Happily married, and father to a teenage boy, Raina feels the past decade has consumed his identity. ‘‘I would rather be called a world citizen.’’ Wali, however, still calls himself a ‘‘refugee’’. ‘‘I had to flee. Whereas migrants were those who came on their own will. But the government never recognised this difference. No party involved is serious about solving the real issue,’’ is the refrain of this 32-year-old.

Twenty-six-year-old Zitin Bamzi (name changed on request) also feels that Kashmiris don’t form an important vote bank. This Delhi-based journalist moved out as a child in 1989 when the family’s name ‘‘appeared on the hit list’’. On the banks of Jhelum, Bamzi still remembers the palatial Radha Cottage they lived in. ‘‘By 1990, the entire family had moved out,’’ she says, adding, “Thankfully, Kashmiri Pandits had a 5,000-year-old history of being academically inclined, so not many found it difficult starting from scratch, including making it big abroad—especially in the US and Canada,’’ she says.

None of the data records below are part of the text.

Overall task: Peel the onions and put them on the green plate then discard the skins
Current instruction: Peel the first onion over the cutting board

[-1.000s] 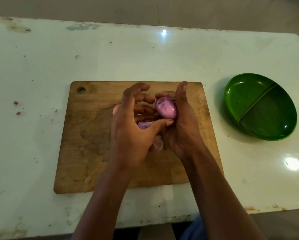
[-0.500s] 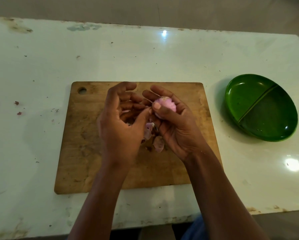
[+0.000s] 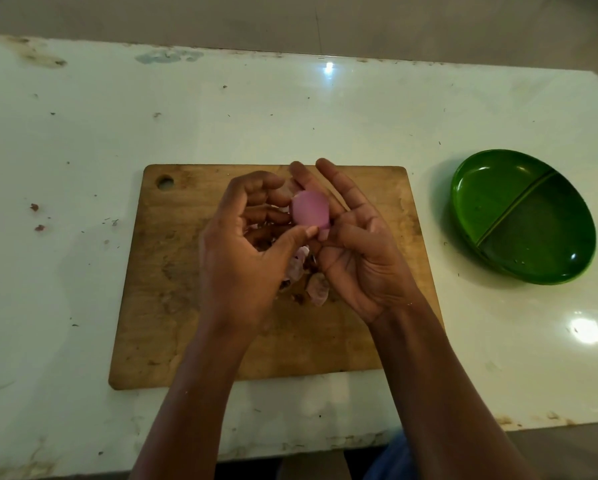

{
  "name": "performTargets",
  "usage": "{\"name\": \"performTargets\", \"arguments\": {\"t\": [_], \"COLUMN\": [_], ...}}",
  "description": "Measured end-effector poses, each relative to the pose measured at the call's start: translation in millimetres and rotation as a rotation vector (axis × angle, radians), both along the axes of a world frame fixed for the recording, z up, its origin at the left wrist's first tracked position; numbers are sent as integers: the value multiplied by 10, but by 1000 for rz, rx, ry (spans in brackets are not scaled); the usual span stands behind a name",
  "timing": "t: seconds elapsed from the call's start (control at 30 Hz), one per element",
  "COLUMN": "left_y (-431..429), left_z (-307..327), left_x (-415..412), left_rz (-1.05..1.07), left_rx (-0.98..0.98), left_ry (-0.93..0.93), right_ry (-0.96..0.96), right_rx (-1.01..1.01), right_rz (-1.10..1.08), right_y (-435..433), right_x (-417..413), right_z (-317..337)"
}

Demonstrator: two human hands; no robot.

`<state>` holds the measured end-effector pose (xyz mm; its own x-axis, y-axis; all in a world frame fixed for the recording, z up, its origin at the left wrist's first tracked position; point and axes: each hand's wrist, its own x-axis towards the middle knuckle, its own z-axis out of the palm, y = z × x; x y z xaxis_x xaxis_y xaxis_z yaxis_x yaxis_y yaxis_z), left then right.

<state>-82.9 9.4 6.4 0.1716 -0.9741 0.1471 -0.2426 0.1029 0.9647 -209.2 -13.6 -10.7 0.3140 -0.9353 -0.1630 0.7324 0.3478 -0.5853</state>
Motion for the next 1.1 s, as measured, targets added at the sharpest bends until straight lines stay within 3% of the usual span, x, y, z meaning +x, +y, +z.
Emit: {"name": "performTargets", "arguments": {"t": [0.3,0.47,0.67,0.8,0.9,1.1], "left_y": [4,-16,-26,1,16,18], "left_z": [63,49,6,8,17,20], "left_x": [1,82,82,26,16,8], "left_rz": [-79,-64,-47,37,55,83], "left_rx": [-22,-37,-26,-121,-156,-144], "left_ry": [194,273,207,-20,-114,-119], "right_ry": [-184,65,265,469,497,530], "right_rx": [-9,96,32,-58,-73,-148], "right_rz": [-18,46,-19,-35,-31,-17], "right_y": [-38,8,9,22,30,38], "right_x": [-57,-3,21,28,33,42], "right_z": [-96,-41,-53,-84,-85,-64]}}
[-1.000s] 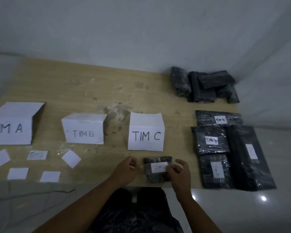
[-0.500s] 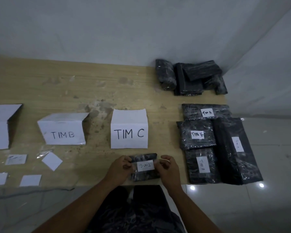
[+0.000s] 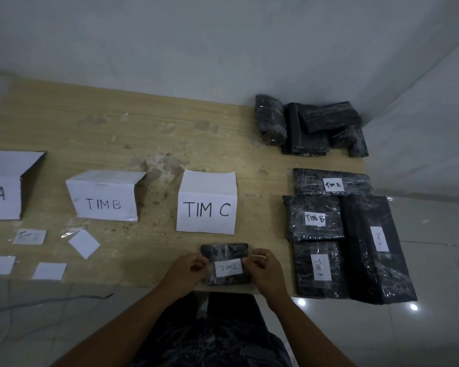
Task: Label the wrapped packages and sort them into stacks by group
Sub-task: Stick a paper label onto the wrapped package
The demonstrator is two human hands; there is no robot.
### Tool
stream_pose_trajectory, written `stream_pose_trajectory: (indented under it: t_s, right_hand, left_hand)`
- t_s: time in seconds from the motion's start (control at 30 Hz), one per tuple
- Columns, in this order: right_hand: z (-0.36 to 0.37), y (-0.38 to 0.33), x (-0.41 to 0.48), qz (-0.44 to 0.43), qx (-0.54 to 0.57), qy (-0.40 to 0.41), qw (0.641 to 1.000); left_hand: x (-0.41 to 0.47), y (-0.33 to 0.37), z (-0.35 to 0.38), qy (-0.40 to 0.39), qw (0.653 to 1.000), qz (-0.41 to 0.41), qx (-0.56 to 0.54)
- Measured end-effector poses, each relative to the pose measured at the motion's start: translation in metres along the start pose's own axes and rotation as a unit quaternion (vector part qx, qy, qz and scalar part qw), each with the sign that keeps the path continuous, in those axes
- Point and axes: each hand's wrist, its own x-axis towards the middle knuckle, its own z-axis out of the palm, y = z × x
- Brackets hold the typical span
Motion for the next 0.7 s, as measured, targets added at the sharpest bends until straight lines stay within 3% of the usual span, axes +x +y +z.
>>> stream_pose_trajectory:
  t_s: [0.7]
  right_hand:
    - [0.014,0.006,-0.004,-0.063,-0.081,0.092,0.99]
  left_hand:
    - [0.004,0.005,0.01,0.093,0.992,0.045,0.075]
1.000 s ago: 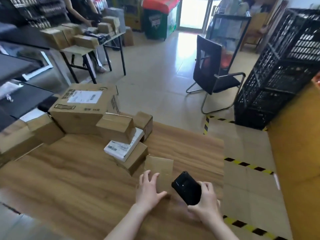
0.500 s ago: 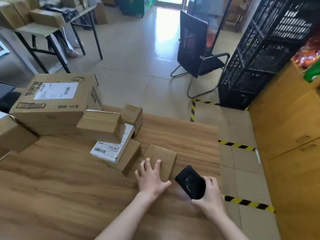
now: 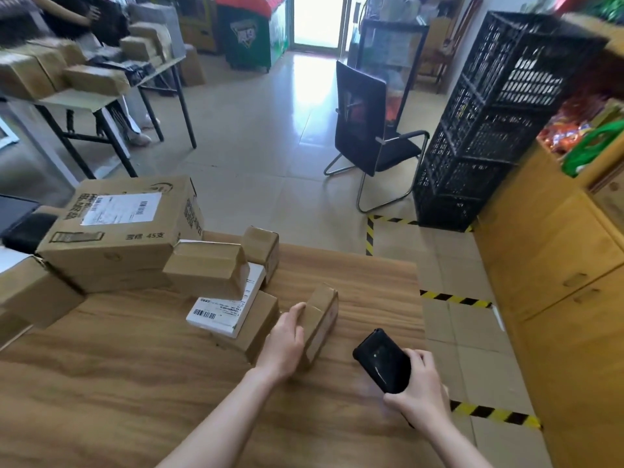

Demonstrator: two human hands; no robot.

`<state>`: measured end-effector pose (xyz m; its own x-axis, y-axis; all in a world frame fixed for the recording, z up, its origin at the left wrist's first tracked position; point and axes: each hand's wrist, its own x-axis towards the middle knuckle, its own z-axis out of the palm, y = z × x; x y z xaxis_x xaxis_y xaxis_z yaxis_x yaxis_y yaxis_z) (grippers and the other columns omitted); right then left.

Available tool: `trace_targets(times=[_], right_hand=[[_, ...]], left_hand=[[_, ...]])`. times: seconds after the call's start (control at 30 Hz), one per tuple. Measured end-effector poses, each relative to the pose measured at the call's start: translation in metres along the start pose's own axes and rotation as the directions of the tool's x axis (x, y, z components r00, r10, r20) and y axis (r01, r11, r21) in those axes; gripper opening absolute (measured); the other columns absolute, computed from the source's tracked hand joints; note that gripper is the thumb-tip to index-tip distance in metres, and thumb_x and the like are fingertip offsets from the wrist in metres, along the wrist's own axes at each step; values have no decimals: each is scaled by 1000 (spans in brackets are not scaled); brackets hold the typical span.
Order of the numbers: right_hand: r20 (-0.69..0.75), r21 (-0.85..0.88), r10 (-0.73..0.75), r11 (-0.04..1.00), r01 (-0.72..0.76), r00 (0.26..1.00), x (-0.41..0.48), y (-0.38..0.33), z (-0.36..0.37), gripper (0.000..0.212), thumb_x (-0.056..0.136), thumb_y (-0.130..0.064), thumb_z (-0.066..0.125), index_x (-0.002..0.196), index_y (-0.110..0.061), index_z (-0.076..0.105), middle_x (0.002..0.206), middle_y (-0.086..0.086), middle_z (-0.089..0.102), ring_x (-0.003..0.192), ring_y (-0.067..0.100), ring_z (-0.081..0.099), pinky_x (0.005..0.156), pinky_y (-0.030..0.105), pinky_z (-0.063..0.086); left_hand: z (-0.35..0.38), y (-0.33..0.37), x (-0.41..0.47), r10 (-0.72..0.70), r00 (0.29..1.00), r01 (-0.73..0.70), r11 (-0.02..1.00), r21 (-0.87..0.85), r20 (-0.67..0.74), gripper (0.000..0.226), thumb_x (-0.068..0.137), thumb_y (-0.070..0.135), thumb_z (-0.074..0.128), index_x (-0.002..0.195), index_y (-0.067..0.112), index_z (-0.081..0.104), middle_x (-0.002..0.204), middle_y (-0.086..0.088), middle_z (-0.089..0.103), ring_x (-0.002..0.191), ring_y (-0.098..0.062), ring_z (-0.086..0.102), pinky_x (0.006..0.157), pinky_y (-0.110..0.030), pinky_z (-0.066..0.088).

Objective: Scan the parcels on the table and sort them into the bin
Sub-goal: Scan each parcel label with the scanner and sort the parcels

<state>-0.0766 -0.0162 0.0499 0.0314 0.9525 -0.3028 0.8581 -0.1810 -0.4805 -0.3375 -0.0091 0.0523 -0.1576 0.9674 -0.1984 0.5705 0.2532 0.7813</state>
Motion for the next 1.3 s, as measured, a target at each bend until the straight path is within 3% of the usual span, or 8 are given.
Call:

The ubiquitous antagonism takes a melancholic turn with Mumbai-based actor Sanjay Suri whose father was shot at point-blank range by three youth outside their house in Srinagar. August 1, 1990. Many calendars have been turned over but that one date. ‘‘On his chautha we had to cut out his photograph from those our relatives in Delhi had; even our photo albums were left behind in Srinagar, let alone the 10-bedroom bungalow,’’ says Suri, recalling how summers meant cycling with cousins and winters brought in huddling around the bukhari.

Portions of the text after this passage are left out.